▶ **Directions**
Work out how many lines of the listing below include the string "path", and give that number alone.

----- Recorded data

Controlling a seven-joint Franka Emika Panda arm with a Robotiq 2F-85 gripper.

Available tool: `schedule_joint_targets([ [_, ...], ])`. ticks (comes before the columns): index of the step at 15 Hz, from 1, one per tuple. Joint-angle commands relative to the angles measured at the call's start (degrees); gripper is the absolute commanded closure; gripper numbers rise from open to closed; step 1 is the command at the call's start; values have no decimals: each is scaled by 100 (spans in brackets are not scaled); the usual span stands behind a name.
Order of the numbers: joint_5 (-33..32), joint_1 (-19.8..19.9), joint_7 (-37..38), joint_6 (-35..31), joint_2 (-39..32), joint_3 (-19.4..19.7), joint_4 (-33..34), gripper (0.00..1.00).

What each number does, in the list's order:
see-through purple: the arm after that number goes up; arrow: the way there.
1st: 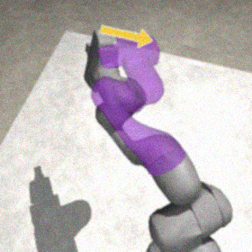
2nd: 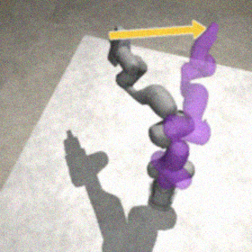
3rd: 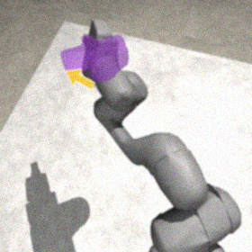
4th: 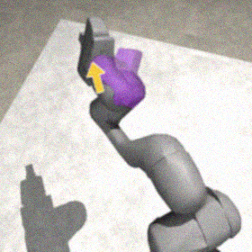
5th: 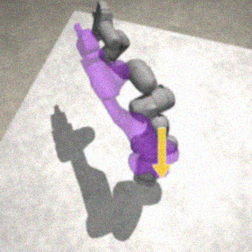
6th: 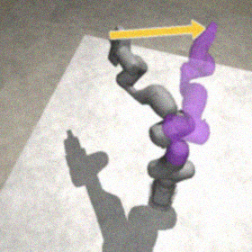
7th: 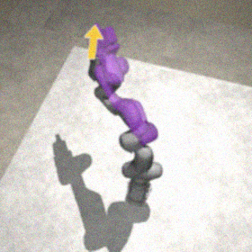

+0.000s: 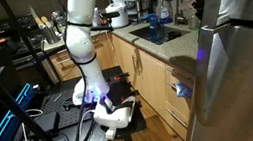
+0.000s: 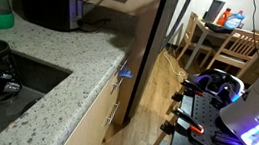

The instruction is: Press the lever down on the toaster

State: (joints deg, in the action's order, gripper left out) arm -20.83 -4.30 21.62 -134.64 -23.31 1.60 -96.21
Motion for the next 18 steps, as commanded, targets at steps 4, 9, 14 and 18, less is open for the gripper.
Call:
schedule_joint_targets([
  [4, 351, -2, -261, 14, -199, 86, 156, 100],
  [9, 645, 23, -521, 143, -289, 108, 233, 100],
  [14, 978, 104, -664, 168, -415, 96, 264, 100],
  [18, 1251, 177, -662, 215, -665, 110, 353, 100],
])
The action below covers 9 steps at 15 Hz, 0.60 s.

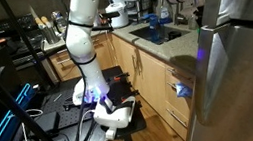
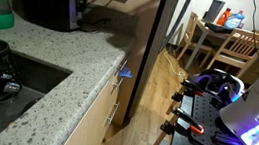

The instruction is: Press the lever down on the toaster

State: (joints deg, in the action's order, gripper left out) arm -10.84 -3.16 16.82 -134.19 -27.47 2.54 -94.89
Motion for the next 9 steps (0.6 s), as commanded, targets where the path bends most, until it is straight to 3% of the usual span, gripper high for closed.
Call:
schedule_joint_targets([
  [1, 306, 78, -183, 170, -292, 21, 234, 100],
  [9, 397, 67, -152, 208, -278, 61, 261, 100],
])
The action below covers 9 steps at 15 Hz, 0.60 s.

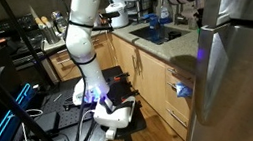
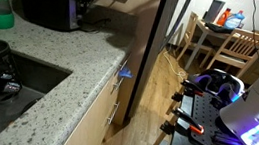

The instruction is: Press the lever down on the toaster

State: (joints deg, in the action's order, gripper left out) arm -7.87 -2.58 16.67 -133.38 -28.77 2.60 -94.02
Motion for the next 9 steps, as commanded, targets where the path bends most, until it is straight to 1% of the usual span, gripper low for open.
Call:
schedule_joint_targets([
  [1, 106, 12, -152, 128, -121, 49, 162, 100],
  [2, 49, -56, -33, 17, -1, 68, 14, 99],
  [9, 48, -56, -33, 18, -1, 68, 14, 99],
])
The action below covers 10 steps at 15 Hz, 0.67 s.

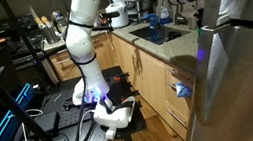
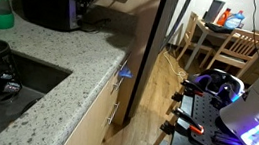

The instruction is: Press the lever down on the toaster

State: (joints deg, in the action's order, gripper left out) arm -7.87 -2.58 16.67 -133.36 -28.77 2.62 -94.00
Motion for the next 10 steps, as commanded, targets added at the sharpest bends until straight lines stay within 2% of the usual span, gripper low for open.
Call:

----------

▶ **Solution for this exercise**
2